Hanger Diagrams

Facilitator(s): Patricia Helmuth
Date of Meeting: June 24, 2022
Problem:

For the last CAMI meeting before the 2022 summer break, we explored and created hanger diagrams. The session began with a notice and wonder of this hanger.

Participants noticed that even though the shapes on each side of the hanger were different colors, shapes, and the strands were of different lengths, the hanger seemed to be balanced. We wondered if 2 purple diamonds were equal to 1 green square, and if we could use substitution to swap out a certain number of purple shapes and replace them with green shapes.

Then it was time for new information. We went to SolveMe Mobiles and found out that the purple triangle was equivalent to a value of 2 pounds (or some other weight). We used the annotate tools at the bottom of the screen to find the value of the green squares, as illustrated below.

After that we compared the original hanger diagram with another one and we thought about how they were same and how they were different. 

The similarities we noticed:

  • They have the same number of squares and diamonds on each side.
  • They have the same values so both hangers are balanced.
  • They might both be represented with the equation: 5x + 4 = 3x + 12 or 5x + 2 x 2 = 3x + 6 x 2

How we thought they are different:

  • One has a middle square (but it’s still balanced).
  • One has been expanded
  • There may be different equations to represent each hanger.

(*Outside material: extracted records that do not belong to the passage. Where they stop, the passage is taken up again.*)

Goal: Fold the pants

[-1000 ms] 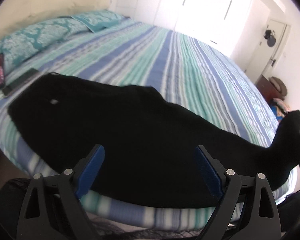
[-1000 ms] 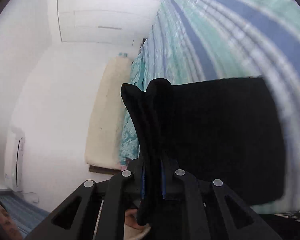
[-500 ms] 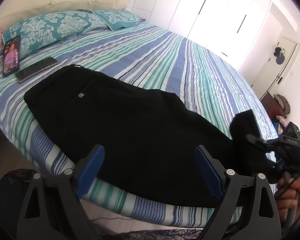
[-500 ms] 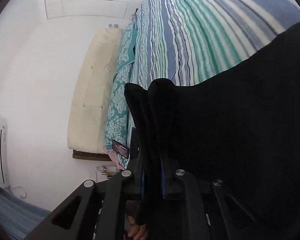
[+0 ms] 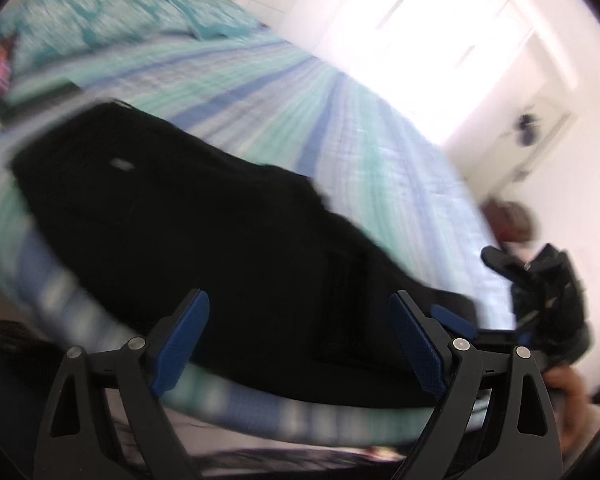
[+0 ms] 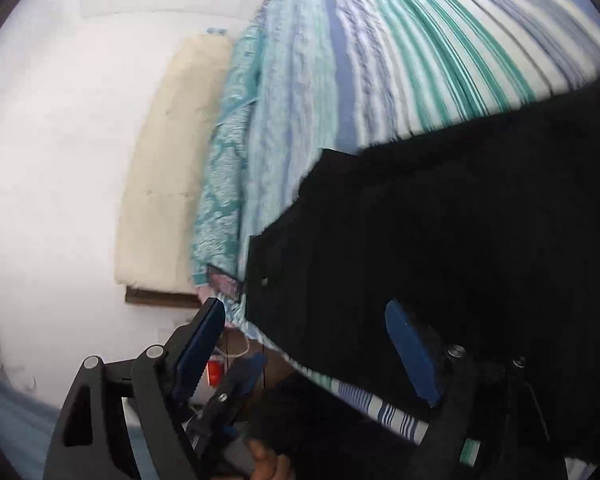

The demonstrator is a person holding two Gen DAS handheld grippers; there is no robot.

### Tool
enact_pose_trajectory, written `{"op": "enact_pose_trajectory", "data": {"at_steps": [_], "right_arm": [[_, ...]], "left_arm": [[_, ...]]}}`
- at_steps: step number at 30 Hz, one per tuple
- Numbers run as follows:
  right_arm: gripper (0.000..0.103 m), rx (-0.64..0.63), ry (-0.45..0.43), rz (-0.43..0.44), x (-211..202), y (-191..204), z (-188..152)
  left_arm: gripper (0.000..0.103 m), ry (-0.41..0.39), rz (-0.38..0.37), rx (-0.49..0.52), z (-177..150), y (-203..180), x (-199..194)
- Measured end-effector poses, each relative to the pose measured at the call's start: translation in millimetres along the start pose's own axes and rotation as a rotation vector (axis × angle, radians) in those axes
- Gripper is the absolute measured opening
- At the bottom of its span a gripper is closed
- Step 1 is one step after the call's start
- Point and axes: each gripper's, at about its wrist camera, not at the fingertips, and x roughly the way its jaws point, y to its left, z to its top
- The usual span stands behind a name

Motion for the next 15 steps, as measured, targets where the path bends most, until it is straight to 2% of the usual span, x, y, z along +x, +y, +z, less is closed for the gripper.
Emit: {"op": "enact_pose_trajectory", "data": {"at_steps": [1, 3, 5, 7, 8, 9, 10, 11, 12, 15], "right_arm": [[0.087, -0.045, -0.003, -0.011, -12, 5, 0], [0.095, -0.188, -0.011, -0.096, -38, 21, -5], [0.097, -0.330, -0.027, -0.217, -66, 28, -19], [0.096, -0.415, -0.041, -0.320, -96, 24, -38], [0.097, -0.430, -0.052, -0.347, -109, 20, -47], [0.097, -0.432, -0.062, -0.361, -125, 12, -59], [0.096, -0.427, -0.072, -0.372, -135, 6, -65], [0.096, -0.413, -0.090, -0.383, -148, -1, -74], [0.096, -0.398, -0.108, -0.389, -158, -9, -81], [0.096, -0.338, -0.159, -0.382, -180, -26, -90]], "left_arm": [[0.092, 0.029, -0.061, 0.007, -2, -7, 4], [0.091, 0.074, -0.114, 0.069, -7, -24, 11], [0.090, 0.106, -0.100, 0.222, -16, -57, 21], [0.088, 0.113, -0.069, 0.329, -20, -80, 30], [0.084, 0.121, -0.049, 0.367, -22, -89, 36], [0.069, 0.143, -0.021, 0.393, -23, -96, 45], [0.049, 0.169, 0.005, 0.405, -24, -98, 54], [0.039, 0.197, 0.030, 0.410, -25, -99, 64], [0.034, 0.220, 0.051, 0.410, -26, -99, 72], [0.034, 0.259, 0.116, 0.427, -31, -98, 88]]}}
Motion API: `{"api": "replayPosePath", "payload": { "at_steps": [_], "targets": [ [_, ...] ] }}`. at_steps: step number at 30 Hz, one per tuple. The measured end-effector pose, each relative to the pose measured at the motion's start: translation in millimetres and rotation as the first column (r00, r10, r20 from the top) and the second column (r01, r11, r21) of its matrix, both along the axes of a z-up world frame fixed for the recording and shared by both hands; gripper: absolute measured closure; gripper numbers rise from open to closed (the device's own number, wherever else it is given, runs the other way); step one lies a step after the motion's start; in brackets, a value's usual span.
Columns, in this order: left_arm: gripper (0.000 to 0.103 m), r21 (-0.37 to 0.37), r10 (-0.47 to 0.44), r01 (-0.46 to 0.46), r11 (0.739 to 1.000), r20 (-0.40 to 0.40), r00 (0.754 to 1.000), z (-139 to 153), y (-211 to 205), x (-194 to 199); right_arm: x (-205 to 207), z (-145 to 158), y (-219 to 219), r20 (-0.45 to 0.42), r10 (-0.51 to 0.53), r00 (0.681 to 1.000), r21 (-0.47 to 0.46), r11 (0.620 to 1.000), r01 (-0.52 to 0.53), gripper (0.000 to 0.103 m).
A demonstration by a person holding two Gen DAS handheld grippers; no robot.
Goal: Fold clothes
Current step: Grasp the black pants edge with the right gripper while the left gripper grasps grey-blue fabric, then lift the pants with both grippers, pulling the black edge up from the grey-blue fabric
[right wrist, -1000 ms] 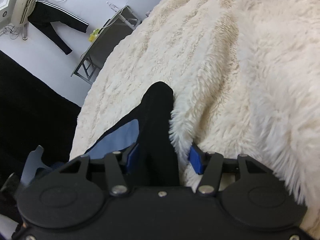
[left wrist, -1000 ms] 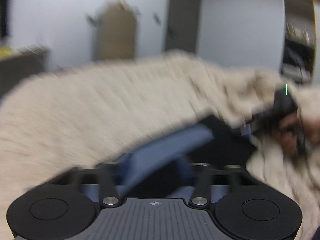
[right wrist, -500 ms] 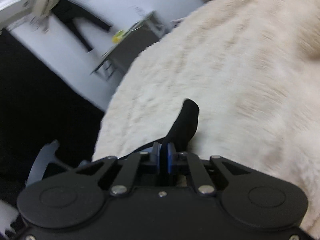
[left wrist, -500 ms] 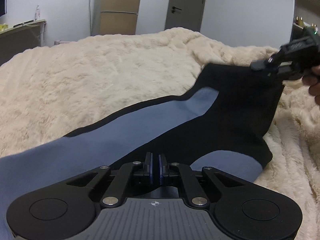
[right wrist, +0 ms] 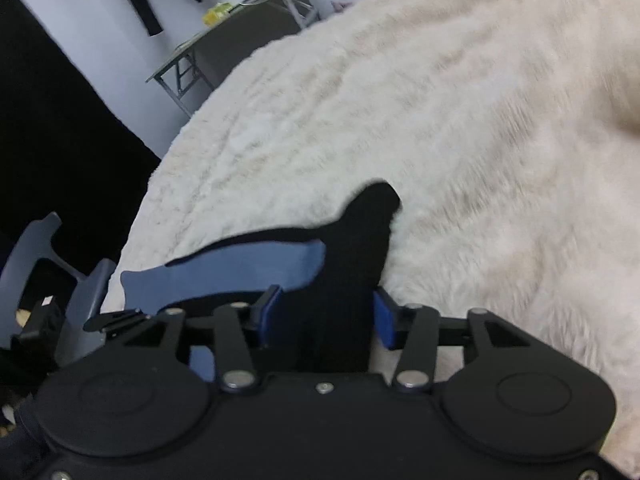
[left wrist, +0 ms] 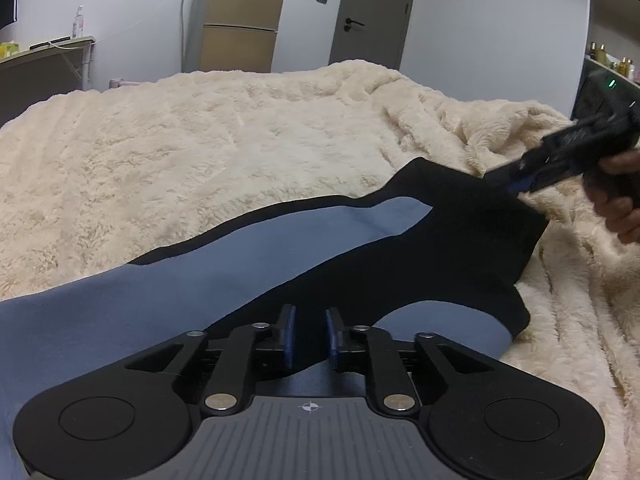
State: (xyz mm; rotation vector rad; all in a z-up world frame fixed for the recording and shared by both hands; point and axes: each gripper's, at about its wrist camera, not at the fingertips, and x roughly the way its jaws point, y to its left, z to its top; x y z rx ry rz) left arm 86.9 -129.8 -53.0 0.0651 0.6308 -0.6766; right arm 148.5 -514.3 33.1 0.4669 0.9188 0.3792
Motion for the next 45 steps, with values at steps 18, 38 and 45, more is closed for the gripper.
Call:
{"api": "replayPosePath", "payload": {
  "at_steps": [18, 38, 45],
  "targets": [
    [0.081, -0.045, 0.015, -0.017, 0.999, -0.049, 0.999, -7, -9, 9, -8, 88, 62, 0.13, 0.093, 0.987, 0.017, 0.995, -0.096, 0.096],
    [0.094, -0.207, 0.105, -0.134, 0.969, -0.144, 0.984, 1, 34, 19, -3, 127, 100, 0.177, 0.118, 0.977, 0.011, 0.993, -0.122, 0.096],
    [0.094, -0.257, 0.085, -0.143, 0.956, -0.221, 0.971, -13, 14, 41, -3, 126, 106, 0.183, 0.14, 0.973, 0.053, 0.987, -0.151, 0.096]
  ]
}}
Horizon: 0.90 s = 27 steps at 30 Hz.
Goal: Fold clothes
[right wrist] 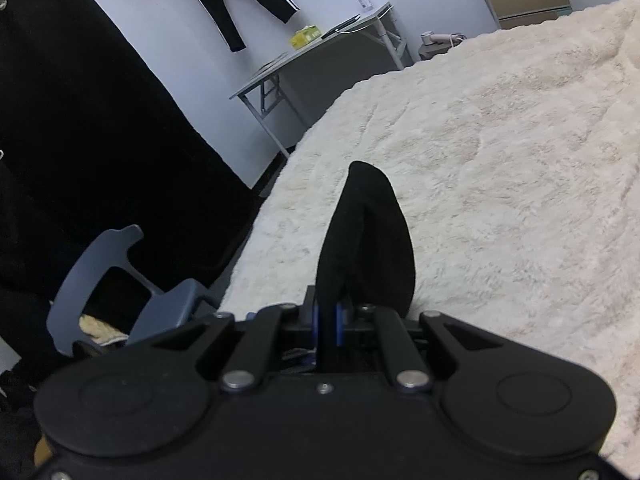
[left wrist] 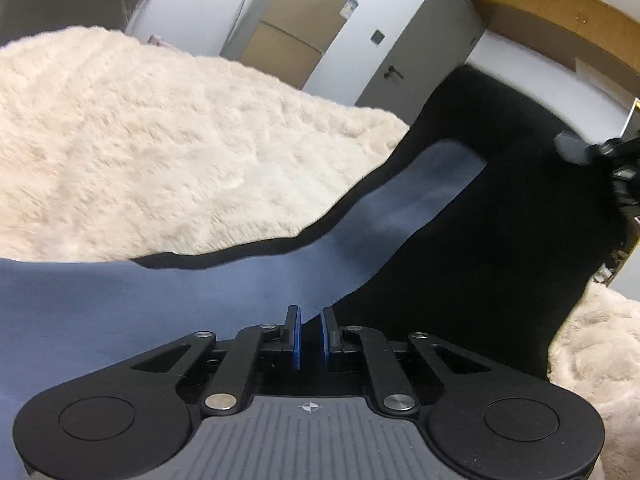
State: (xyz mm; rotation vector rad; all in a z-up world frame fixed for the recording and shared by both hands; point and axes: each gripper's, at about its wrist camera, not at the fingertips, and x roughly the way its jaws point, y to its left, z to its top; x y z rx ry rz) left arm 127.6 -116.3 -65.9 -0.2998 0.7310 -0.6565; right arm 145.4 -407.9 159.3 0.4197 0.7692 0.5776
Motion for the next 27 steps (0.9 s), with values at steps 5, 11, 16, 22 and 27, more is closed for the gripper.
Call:
{"api": "replayPosePath", "payload": {
  "at_steps": [5, 11, 16, 22, 27],
  "targets": [
    [0.094, 0.038, -0.037, 0.037, 0.999, 0.0, 0.999, 11, 10, -14, 8, 0, 13, -0.007, 0.025, 1.0, 0.021, 0.999, -0.025, 0.096],
    [0.094, 0.096, -0.084, 0.085, 0.992, -0.016, 0.996, 11, 13, -28, 16, 4, 37, -0.017, 0.047, 0.999, 0.004, 0.999, -0.047, 0.096],
    [0.093, -0.13, 0.223, -0.221, 0.967, 0.005, 0.975, 36, 96, -41, 13, 9, 80, -0.015, 0.074, 0.997, -0.051, 0.996, -0.075, 0.095],
    [0.09, -0.221, 0.52, -0.504, 0.835, 0.019, 0.854, 44, 184, -81, 8, -12, 162, -0.023, 0.138, 0.99, -0.117, 0.983, -0.14, 0.085],
    [0.076, -0.391, 0.72, -0.663, 0.639, -0.002, 0.694, 46, 239, -117, 7, -70, 255, -0.064, 0.247, 0.967, -0.13, 0.959, -0.253, 0.064]
  ]
}}
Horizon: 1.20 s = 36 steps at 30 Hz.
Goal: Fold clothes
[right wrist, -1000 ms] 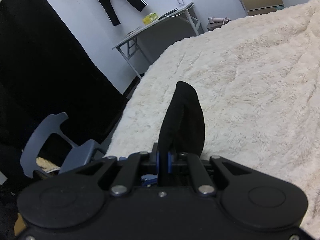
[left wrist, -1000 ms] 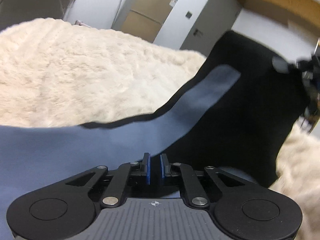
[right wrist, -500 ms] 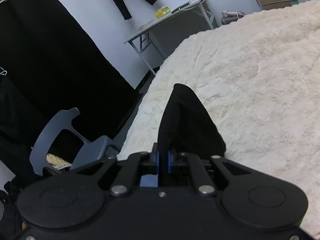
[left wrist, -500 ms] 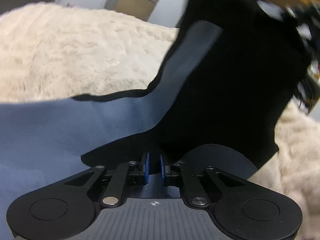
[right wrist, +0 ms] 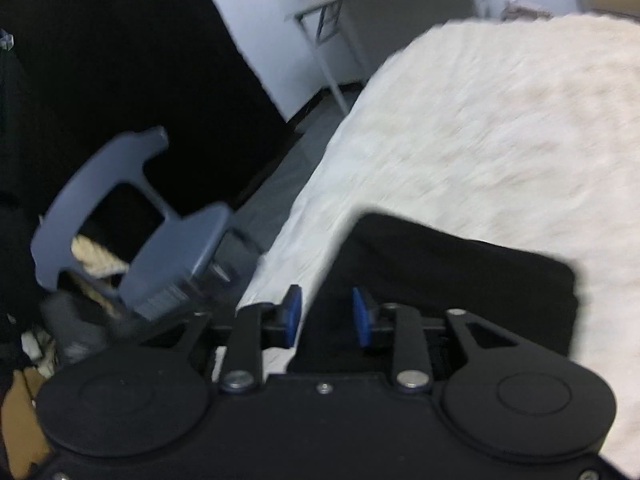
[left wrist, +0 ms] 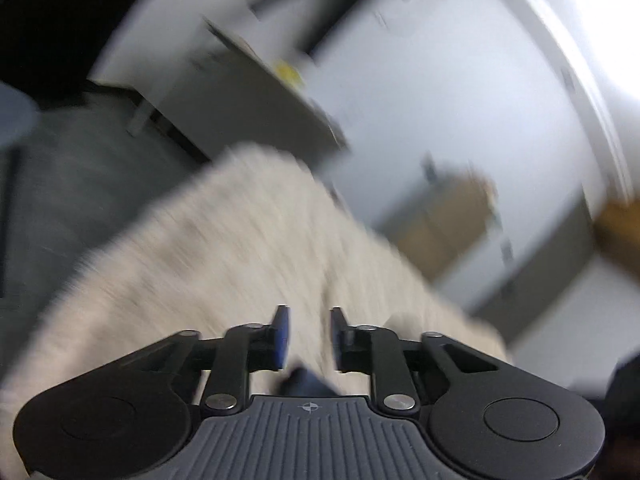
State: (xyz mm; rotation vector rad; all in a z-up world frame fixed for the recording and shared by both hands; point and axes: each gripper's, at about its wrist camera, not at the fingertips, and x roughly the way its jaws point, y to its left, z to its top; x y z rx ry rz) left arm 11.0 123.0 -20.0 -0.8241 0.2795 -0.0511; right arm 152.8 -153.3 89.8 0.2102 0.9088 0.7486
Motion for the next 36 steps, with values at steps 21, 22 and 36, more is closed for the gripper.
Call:
{"api": "replayPosePath", "payload": {
  "at_steps": [21, 22, 36],
  "targets": [
    [0.062, 0.211, -0.374, 0.492, 0.845, -0.426, 0.824, -18, -85, 69, -66, -50, -155, 0.189, 0.026, 0.982, -0.298, 0.954, 0.032, 0.054],
    [0.076, 0.22, -0.371, 0.495, 0.841, -0.432, 0.822, -21, -86, 72, -67, -60, -148, 0.159, 0.034, 0.987, -0.294, 0.956, 0.014, 0.056],
    [0.073, 0.245, -0.339, 0.457, 0.855, -0.404, 0.85, -14, -67, 66, -76, -51, -131, 0.21, 0.156, 0.965, -0.331, 0.94, -0.08, 0.073]
  ]
}}
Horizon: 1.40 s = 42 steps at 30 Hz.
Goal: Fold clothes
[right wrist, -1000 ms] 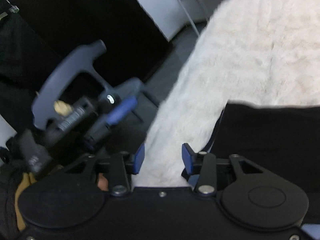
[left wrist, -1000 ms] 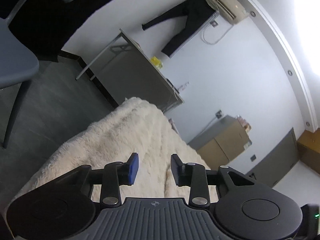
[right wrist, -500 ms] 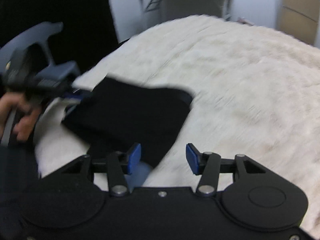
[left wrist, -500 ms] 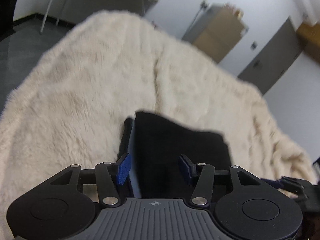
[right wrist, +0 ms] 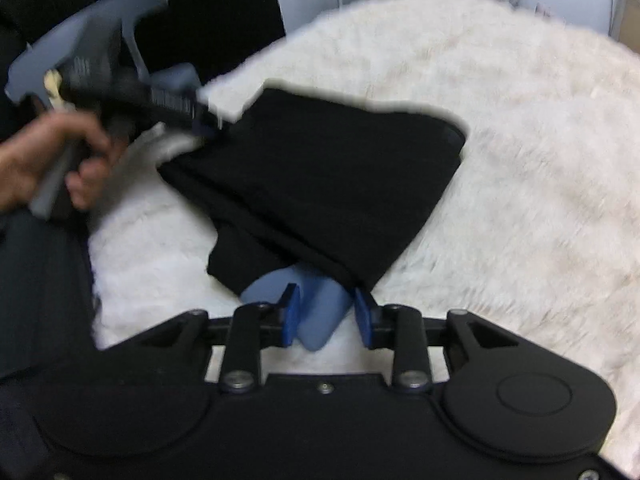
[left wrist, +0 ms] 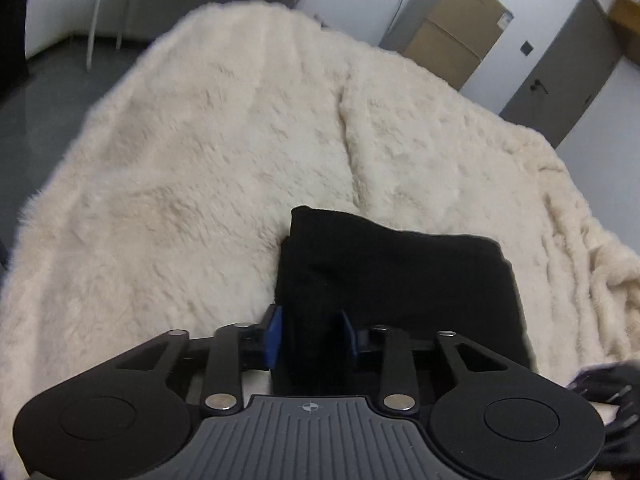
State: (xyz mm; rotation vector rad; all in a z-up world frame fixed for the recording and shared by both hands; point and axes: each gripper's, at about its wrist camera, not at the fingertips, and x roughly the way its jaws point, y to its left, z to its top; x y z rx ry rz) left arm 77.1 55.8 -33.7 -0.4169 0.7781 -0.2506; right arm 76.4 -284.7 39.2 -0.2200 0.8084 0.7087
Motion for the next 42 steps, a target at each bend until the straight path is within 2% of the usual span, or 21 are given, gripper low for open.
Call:
{"api": "replayPosePath", "payload": {
  "at_steps": [1, 2, 4, 5, 9, 10, 12, 16, 17, 18, 20, 23, 25, 26, 27, 30, 32, 34, 38, 41, 42],
  "targets": [
    [0.073, -0.042, 0.031, -0.03, 0.999, 0.024, 0.999, 4, 5, -5, -8, 7, 1, 0.084, 0.022, 0.996, -0.013, 1.0, -0.021, 0.072],
    [0.073, -0.05, 0.038, -0.037, 0.998, 0.027, 0.999, 4, 6, -5, -13, 11, 4, 0.143, 0.054, 0.988, -0.032, 0.998, -0.049, 0.071],
    [0.073, -0.106, 0.067, -0.063, 0.992, 0.028, 0.997, 1, 11, -10, -19, 8, 19, 0.194, 0.145, 0.97, -0.098, 0.987, -0.128, 0.07],
    [0.073, -0.109, 0.064, -0.061, 0.992, 0.021, 0.998, -1, 10, -10, -23, 2, 30, 0.213, 0.203, 0.956, -0.15, 0.973, -0.174, 0.07],
    [0.073, -0.075, 0.023, -0.024, 0.997, -0.016, 1.0, -8, -1, -4, -24, -28, 75, 0.262, 0.401, 0.878, -0.385, 0.878, -0.285, 0.077],
    [0.074, -0.057, 0.017, -0.019, 0.998, -0.02, 1.0, -8, -5, -3, -28, -31, 79, 0.27, 0.431, 0.861, -0.418, 0.858, -0.299, 0.088],
    [0.074, -0.053, 0.022, -0.023, 0.998, -0.02, 1.0, -11, -5, -1, -34, -32, 86, 0.266, 0.48, 0.836, -0.432, 0.835, -0.342, 0.103],
    [0.078, -0.096, 0.041, -0.044, 0.994, -0.029, 0.999, -20, 3, 6, -43, -22, 87, 0.207, 0.544, 0.813, -0.391, 0.808, -0.441, 0.103],
    [0.078, -0.109, 0.047, -0.05, 0.993, -0.031, 0.998, -21, 5, 7, -43, -17, 85, 0.222, 0.541, 0.811, -0.365, 0.818, -0.445, 0.1],
    [0.078, -0.116, 0.05, -0.053, 0.992, -0.03, 0.998, -22, 6, 7, -38, -9, 83, 0.257, 0.513, 0.819, -0.322, 0.845, -0.428, 0.095],
    [0.078, -0.12, 0.052, -0.055, 0.991, -0.029, 0.998, -21, 7, 5, -17, 2, 82, 0.283, 0.405, 0.869, -0.223, 0.909, -0.351, 0.089],
    [0.078, -0.123, 0.05, -0.053, 0.991, -0.032, 0.998, -21, 8, 5, 27, -3, 89, 0.216, 0.241, 0.946, -0.165, 0.964, -0.208, 0.088],
    [0.078, -0.133, 0.049, -0.054, 0.99, -0.037, 0.998, -22, 10, 5, 37, -17, 94, 0.117, 0.24, 0.964, -0.168, 0.961, -0.219, 0.09],
    [0.078, -0.139, 0.049, -0.054, 0.989, -0.04, 0.998, -22, 10, 5, 36, -21, 96, 0.07, 0.264, 0.962, -0.163, 0.954, -0.25, 0.092],
    [0.078, -0.141, 0.049, -0.054, 0.989, -0.041, 0.998, -22, 11, 5, 29, -23, 98, 0.032, 0.306, 0.952, -0.159, 0.942, -0.297, 0.1],
    [0.078, -0.157, 0.051, -0.057, 0.986, -0.044, 0.998, -23, 13, 6, 19, -17, 98, -0.059, 0.385, 0.921, -0.11, 0.914, -0.389, 0.1],
    [0.078, -0.162, 0.051, -0.057, 0.985, -0.042, 0.998, -23, 14, 7, 19, -4, 89, -0.019, 0.359, 0.933, -0.071, 0.931, -0.359, 0.1],
    [0.078, -0.158, 0.047, -0.053, 0.986, -0.039, 0.998, -23, 13, 7, 30, 3, 81, 0.063, 0.251, 0.966, -0.047, 0.967, -0.248, 0.091],
    [0.078, -0.161, 0.043, -0.048, 0.986, -0.039, 0.998, -22, 13, 7, 39, -14, 87, -0.001, 0.239, 0.971, -0.099, 0.966, -0.238, 0.092],
    [0.078, -0.166, 0.045, -0.051, 0.985, -0.04, 0.998, -23, 14, 7, 6, -22, 92, -0.083, 0.412, 0.907, -0.126, 0.899, -0.42, 0.091],
    [0.078, -0.17, 0.047, -0.053, 0.984, -0.038, 0.998, -23, 14, 7, 3, -18, 88, -0.063, 0.402, 0.914, -0.118, 0.906, -0.406, 0.092]
  ]
}}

Next, we went into breakout rooms to solve and talk about the differences and similarities between various types of hanger diagrams. We discovered that some hanger diagrams have a total value that helps to solve the problem. Other hanger diagrams seemed to have more than one solution but we came back to the main room before we had a chance to explore that possibility.

As a whole group we generated some questions we have about hanger diagrams:

  • Can you put in multiple values in the same hanger?
  • Are there conditions where there are more than one solution but other conditions where there is not more than one solution?
  • Is it possible to have a solution to a hanger diagram that is not a whole number?
  • Am I still doing algebra if I solve the hangers without doing equations?

To explore the answers to our questions, we broke off into groups and spent some time creating our own hanger diagrams and shared them in the CAMI Hanger Diagram Presentation

Each group then presented their hanger diagram along with their takeaways. Some of our conclusions:

  • Some hanger diagrams have only one solution while others allow for multiple solutions.
  • Solving and creating hanger diagrams requires algebraic thinking even if no equations are generated.
  • There is more than one way to approach creating a hanger. 
    • Start with an equation and create a hanger that represents the equation.
    • Start with relationships between shapes and then add values after the relationships are established.
    • Add and subtract values from each side of the hanger until it is balanced.
    • Are there other ways?
  • Hanger diagrams are a visualization of the rule “what you do to one side of the equation you have to do to the other side.”
  • When creating a hanger diagram it’s important to be mindful of what values to make public and what values to keep hidden. We realized that we need to provide enough information so the hanger can be solved algebraically but not more information than is needed to solve the puzzle. 

Our Hanger Diagrams:

Khom, Vera, and Maya

Peg, Edward, and Eric

URL missing

Raynell, Ruben and Sarah

After presenting our hangers, we all realized there were changes we wanted to make to our hangers and thought about how we might approach creating hangers differently the next time.

We encourage you to solve the hanger diagrams we created and to create hanger diagrams of your own at SolveMe Mobiles. Enjoy!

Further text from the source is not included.